§ **What you need to do**:
Every line below needs to be transcribed without alteration, and no image may be carried over.

§ **Collected data**:
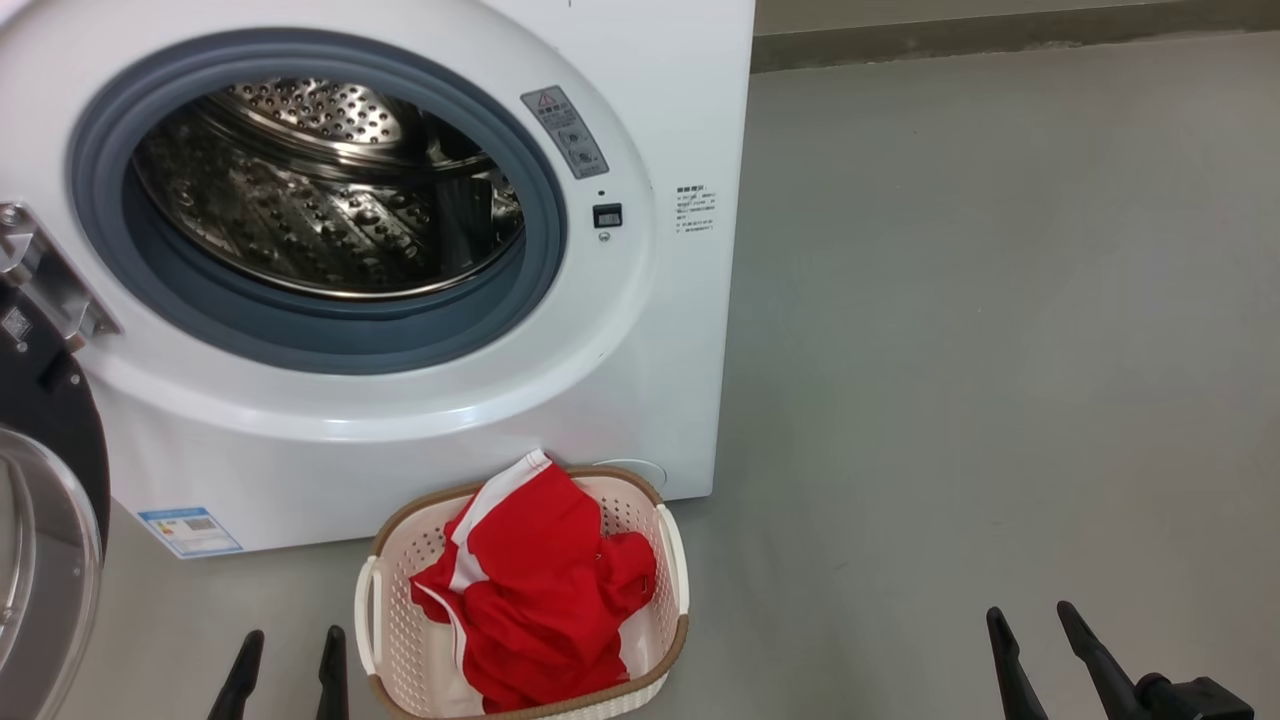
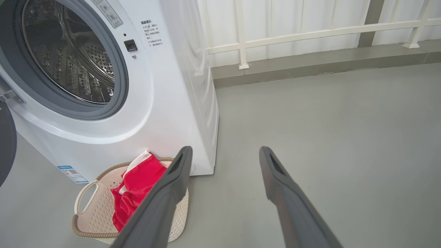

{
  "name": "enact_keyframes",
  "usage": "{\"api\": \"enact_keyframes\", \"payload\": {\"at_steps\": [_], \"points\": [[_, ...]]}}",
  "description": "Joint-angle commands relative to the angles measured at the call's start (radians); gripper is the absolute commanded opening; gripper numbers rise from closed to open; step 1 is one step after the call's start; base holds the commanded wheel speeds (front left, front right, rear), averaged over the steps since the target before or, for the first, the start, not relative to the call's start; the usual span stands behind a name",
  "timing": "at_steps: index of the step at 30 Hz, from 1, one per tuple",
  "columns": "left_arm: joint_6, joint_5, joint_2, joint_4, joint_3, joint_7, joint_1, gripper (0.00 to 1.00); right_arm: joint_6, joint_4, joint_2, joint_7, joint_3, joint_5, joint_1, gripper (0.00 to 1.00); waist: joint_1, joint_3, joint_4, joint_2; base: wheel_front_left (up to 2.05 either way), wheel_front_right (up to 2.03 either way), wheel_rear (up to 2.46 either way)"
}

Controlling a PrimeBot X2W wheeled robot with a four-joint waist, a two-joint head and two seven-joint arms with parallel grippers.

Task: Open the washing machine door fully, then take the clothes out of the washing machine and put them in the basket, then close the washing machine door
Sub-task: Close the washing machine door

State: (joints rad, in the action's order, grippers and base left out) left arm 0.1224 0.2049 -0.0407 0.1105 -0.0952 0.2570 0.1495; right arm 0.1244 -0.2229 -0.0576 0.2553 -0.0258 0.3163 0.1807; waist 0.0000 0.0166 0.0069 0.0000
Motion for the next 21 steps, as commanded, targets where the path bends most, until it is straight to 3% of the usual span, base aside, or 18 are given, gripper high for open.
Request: {"api": "enact_keyframes", "payload": {"at_steps": [1,12,21], "points": [[0.000,0.000,-0.009,-0.028,-0.031,0.005,-0.023,1.00,0.006,0.025,-0.013,0.006,0.013,0.005,-0.038,1.00,0.0000,0.001,0.001,0.0000,-0.20,0.20,0.00],[-0.008,0.025,-0.009,-0.015,-0.035,0.005,-0.027,1.00,0.006,0.022,-0.011,0.006,0.013,0.006,-0.036,1.00,0.0000,-0.003,0.016,0.0000,-0.01,0.01,0.00],[-0.038,0.054,-0.009,0.016,-0.005,0.005,-0.029,1.00,0.006,0.013,-0.014,0.006,0.041,0.007,-0.029,1.00,0.0000,-0.011,0.111,0.0000,0.00,0.00,0.00]]}}
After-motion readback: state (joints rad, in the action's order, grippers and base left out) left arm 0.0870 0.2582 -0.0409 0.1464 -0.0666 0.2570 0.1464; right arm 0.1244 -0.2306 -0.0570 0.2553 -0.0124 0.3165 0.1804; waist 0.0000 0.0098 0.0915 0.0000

§ **Answer space**:
{
  "name": "enact_keyframes",
  "usage": "{\"api\": \"enact_keyframes\", \"payload\": {\"at_steps\": [_], \"points\": [[_, ...]]}}",
  "description": "Joint-angle commands relative to the angles measured at the call's start (radians); gripper is the absolute commanded opening; gripper numbers rise from closed to open; step 1 is one step after the call's start; base holds the commanded wheel speeds (front left, front right, rear), averaged over the steps since the target before or, for the first, the start, not relative to the call's start; the usual span stands behind a name",
  "timing": "at_steps: index of the step at 30 Hz, from 1, one per tuple",
  "columns": "left_arm: joint_6, joint_5, joint_2, joint_4, joint_3, joint_7, joint_1, gripper (0.00 to 1.00); right_arm: joint_6, joint_4, joint_2, joint_7, joint_3, joint_5, joint_1, gripper (0.00 to 1.00); waist: joint_1, joint_3, joint_4, joint_2; base: wheel_front_left (up to 2.05 either way), wheel_front_right (up to 2.03 either way), wheel_rear (up to 2.46 either way)"
}

Controlling a PrimeBot X2W wheeled robot with a four-joint waist, a two-joint head and two seven-joint arms with parallel grippers.

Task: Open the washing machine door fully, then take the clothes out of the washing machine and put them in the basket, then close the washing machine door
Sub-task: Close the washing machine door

State: (joints rad, in the action's order, grippers and base left out) left arm 0.1224 0.2049 -0.0407 0.1105 -0.0952 0.2570 0.1495; right arm 0.1244 -0.2229 -0.0576 0.2553 -0.0258 0.3163 0.1807; waist 0.0000 0.0166 0.0069 0.0000
Motion for the next 21 steps, as commanded, targets where the path bends most, until it is straight to 3% of the usual span, base aside, or 18 are given, gripper high for open.
Request: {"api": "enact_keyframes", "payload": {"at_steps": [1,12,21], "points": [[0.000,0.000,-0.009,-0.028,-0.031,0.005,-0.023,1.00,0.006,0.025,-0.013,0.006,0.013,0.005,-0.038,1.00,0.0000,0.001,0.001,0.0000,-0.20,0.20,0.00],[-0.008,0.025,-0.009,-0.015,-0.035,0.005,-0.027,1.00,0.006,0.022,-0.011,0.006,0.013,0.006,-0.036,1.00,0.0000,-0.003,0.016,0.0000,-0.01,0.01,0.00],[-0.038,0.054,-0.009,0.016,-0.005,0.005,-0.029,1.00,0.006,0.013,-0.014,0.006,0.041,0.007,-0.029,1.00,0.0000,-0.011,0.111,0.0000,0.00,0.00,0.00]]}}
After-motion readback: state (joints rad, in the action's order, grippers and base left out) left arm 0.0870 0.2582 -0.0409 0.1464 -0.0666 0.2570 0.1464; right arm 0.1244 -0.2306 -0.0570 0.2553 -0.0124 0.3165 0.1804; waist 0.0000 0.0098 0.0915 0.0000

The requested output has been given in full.